### Problem to work on
Please copy each line of the listing that includes the string "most".

### Information given

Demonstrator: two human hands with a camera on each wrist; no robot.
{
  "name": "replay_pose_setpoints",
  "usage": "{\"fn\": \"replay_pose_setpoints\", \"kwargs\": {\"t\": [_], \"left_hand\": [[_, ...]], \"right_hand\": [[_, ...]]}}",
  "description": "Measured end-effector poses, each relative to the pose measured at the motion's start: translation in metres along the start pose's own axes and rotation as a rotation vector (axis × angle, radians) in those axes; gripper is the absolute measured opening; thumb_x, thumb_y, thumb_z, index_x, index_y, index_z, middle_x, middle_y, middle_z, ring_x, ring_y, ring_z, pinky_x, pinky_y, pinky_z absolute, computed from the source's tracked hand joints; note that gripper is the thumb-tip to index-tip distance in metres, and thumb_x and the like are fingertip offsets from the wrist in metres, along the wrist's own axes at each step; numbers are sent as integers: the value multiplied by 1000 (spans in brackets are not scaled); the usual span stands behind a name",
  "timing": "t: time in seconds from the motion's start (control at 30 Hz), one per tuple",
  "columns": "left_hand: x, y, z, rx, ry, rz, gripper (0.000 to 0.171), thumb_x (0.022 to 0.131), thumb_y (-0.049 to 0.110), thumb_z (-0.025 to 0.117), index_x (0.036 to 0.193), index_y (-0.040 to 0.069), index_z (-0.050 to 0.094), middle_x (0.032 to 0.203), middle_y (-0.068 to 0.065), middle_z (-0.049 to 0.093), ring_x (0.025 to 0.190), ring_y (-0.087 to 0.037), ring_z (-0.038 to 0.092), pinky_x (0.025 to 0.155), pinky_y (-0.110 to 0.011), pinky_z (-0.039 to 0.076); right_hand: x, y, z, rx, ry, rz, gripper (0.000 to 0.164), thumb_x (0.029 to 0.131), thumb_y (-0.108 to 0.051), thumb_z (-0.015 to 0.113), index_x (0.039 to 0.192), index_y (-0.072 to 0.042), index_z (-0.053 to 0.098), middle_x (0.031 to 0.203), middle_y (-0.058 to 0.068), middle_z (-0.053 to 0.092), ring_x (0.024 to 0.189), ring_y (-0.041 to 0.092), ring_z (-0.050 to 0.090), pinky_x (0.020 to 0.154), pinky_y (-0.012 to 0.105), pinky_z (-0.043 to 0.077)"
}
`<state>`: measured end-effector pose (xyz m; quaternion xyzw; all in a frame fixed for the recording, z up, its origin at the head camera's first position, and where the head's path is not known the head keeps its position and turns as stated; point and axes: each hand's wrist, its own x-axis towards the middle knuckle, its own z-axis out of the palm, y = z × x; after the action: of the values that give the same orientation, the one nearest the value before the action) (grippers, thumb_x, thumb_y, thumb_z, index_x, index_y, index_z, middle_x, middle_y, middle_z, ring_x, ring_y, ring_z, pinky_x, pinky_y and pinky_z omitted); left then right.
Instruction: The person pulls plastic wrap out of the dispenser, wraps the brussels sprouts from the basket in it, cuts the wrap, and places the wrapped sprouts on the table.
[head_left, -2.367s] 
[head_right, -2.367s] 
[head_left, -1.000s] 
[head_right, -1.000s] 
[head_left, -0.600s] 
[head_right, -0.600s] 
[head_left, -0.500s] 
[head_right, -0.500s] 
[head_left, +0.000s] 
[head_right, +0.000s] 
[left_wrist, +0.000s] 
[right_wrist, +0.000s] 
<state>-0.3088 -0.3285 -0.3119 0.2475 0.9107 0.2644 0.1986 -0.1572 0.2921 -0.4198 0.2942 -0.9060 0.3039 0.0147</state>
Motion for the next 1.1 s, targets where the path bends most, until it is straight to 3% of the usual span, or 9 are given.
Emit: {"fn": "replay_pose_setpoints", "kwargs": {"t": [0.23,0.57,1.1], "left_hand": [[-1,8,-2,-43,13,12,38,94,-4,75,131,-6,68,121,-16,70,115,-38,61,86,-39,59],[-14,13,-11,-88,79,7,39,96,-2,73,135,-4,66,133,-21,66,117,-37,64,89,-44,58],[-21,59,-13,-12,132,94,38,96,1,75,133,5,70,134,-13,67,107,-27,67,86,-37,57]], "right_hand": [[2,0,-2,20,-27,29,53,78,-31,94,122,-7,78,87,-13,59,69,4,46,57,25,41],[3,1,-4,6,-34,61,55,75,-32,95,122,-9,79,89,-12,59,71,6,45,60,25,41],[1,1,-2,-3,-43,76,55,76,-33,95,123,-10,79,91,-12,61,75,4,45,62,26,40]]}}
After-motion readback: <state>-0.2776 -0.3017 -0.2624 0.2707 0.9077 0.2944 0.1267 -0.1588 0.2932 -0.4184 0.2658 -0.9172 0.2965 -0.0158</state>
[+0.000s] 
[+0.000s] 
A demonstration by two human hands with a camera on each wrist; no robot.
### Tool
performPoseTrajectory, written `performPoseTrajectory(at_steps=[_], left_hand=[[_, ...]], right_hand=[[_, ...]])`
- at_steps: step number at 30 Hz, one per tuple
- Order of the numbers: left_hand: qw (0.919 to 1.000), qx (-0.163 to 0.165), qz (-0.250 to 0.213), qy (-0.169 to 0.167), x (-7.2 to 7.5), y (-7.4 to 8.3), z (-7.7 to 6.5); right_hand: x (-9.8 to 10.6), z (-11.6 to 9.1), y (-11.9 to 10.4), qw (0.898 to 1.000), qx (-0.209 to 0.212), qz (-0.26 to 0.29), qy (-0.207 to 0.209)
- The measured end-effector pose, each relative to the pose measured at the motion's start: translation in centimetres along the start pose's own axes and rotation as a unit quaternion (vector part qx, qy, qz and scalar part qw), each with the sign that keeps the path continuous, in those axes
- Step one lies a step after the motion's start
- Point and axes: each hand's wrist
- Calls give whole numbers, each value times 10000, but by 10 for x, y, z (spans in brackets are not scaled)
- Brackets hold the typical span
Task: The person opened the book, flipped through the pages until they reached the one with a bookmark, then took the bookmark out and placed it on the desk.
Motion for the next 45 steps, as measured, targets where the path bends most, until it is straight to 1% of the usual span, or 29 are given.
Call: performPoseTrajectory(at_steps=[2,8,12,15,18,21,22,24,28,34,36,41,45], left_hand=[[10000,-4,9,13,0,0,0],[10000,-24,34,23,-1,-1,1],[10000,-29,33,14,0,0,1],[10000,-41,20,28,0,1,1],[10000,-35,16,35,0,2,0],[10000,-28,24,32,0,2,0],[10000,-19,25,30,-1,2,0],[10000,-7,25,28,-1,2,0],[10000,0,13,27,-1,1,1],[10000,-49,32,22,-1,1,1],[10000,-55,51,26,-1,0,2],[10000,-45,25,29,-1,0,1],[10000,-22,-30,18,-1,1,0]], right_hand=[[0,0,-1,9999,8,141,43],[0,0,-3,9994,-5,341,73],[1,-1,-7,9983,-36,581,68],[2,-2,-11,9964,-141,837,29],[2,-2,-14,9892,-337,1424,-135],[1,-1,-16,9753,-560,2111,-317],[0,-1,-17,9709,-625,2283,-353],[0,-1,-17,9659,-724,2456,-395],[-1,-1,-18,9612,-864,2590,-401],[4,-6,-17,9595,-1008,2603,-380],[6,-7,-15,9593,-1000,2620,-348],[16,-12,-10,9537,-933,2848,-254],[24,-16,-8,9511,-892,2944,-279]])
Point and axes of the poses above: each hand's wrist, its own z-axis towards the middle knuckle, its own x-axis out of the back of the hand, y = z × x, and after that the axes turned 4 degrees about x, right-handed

### Result of the task
Motion for the next 1.1 s, targets where the path bends most, until it is straight to 3% of the usual span, or 9 are given.
Motion for the next 45 steps, as measured, targets where the path bends most, until it is straight to 1% of the usual span, or 29 are given.

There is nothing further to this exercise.